Thursday, September 22, 2011

Saving Israel

Victor Davis Hanson is a mensch, about as sharp as they come. His latest Townhall column is, "Can Israel Survive?" Here are his concluding paragraphs:

The Arab Middle East damns Israel for not granting a "right of return" into Israel to Palestinians who have not lived there in nearly 70 years. But it keeps embarrassed silence about the more than half-million Jews whom Arab dictatorships much later ethnically cleansed from Baghdad, Damascus and Cairo, and sent back into Israel. On cue, the Palestinian ambassador to the United States again brags that there will be no Jews allowed in his newly envisioned, and American subsidized, Palestinian state -- a boast with eerie historical parallels.

By now we know both what will start and deter yet another conflict in the Middle East. In the past, wars broke out when the Arab states thought they could win them and stopped when they conceded they could not.
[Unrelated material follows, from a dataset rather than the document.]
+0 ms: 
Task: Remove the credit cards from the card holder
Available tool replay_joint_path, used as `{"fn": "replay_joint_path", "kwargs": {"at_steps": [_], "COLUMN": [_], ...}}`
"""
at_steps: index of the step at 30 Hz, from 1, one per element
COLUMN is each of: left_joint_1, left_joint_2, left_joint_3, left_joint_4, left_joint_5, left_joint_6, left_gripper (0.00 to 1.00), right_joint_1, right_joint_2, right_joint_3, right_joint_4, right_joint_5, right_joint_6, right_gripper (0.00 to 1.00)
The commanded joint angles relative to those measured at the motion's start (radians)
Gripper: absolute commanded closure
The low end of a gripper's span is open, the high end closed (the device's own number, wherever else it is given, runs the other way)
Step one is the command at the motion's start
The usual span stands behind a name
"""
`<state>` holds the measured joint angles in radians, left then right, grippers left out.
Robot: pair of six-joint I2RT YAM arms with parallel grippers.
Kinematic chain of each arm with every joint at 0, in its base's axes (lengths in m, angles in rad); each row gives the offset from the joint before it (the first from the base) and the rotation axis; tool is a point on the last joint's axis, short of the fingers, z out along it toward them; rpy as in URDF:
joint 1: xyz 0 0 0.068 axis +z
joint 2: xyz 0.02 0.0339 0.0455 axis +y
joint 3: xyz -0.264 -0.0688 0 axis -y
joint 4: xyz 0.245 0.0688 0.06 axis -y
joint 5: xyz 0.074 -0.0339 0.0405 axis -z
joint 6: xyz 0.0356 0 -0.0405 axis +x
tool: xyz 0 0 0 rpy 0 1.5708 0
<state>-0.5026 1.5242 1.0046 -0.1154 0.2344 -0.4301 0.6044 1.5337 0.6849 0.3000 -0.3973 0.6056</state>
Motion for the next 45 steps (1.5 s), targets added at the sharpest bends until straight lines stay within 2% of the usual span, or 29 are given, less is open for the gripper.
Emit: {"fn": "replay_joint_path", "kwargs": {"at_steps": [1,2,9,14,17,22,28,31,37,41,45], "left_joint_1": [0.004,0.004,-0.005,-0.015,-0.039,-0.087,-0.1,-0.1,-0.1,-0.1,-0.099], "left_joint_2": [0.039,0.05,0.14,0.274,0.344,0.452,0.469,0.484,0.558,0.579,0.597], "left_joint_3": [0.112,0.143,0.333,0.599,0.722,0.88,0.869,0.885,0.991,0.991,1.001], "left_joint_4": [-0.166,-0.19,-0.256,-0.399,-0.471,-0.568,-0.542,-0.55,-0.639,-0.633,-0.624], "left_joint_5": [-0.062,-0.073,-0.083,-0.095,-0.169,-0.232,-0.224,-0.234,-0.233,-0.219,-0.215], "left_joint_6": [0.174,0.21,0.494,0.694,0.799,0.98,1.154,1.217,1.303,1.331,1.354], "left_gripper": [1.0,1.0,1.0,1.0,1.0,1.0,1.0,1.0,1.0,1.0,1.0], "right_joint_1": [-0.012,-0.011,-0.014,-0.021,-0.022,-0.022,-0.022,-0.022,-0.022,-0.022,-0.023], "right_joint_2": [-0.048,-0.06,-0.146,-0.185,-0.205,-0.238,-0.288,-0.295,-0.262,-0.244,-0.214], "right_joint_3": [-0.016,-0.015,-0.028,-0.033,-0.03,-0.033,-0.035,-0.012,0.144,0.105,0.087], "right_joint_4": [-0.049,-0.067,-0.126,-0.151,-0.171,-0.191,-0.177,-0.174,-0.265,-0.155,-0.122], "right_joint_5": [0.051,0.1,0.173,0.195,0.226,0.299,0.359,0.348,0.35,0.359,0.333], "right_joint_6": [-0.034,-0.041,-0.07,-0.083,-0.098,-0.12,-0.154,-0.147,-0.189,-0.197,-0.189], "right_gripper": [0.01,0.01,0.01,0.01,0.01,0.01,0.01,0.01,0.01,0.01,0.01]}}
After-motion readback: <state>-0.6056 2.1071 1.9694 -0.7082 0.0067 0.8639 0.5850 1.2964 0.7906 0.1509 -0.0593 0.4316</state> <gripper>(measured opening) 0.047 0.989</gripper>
But now a new array of factors -- ever more Islamist enemies of Israel such as Turkey and Iran, ever more likelihood of frontline Arab Islamist governments, ever more fear of Islamic terrorism, ever more unabashed anti-Semitism, ever more petrodollars flowing into the Middle East, ever more chance of nuclear Islamist states, and ever more indifference by Europe and the United States -- has probably convinced Israel's enemies that finally they can win what they could not in 1947, 1956, 1967, 1973, 1982 and 2006.

So brace yourself. The next war against Israel is no longer a matter of if, only when. And it will be far more deadly than any we've witnessed in quite some time.


Also at Townhall is the indication that, as vacuous as Obama's speech yesterday to the UN was, at least there's still a smidgen of dignity left in his administration because our delegation to the UN walked out during Ahmadinejad's diatribe before the UN General Assembly. Good for them!

Unlike Obama, however, I hold out no hope for peace. "Peace is hard work," the President said at the UN, and it's true. But only if both sides are willing to do the work. And right now, the enemies of Israel aren't willing.

1 comment:

Malott said...

I believe Obama is directly responsible for the current tensions in the Middle East. This foreign policy novice that we elected has encouraged the Arab goons and undercut Israel from day one of his miserable administration.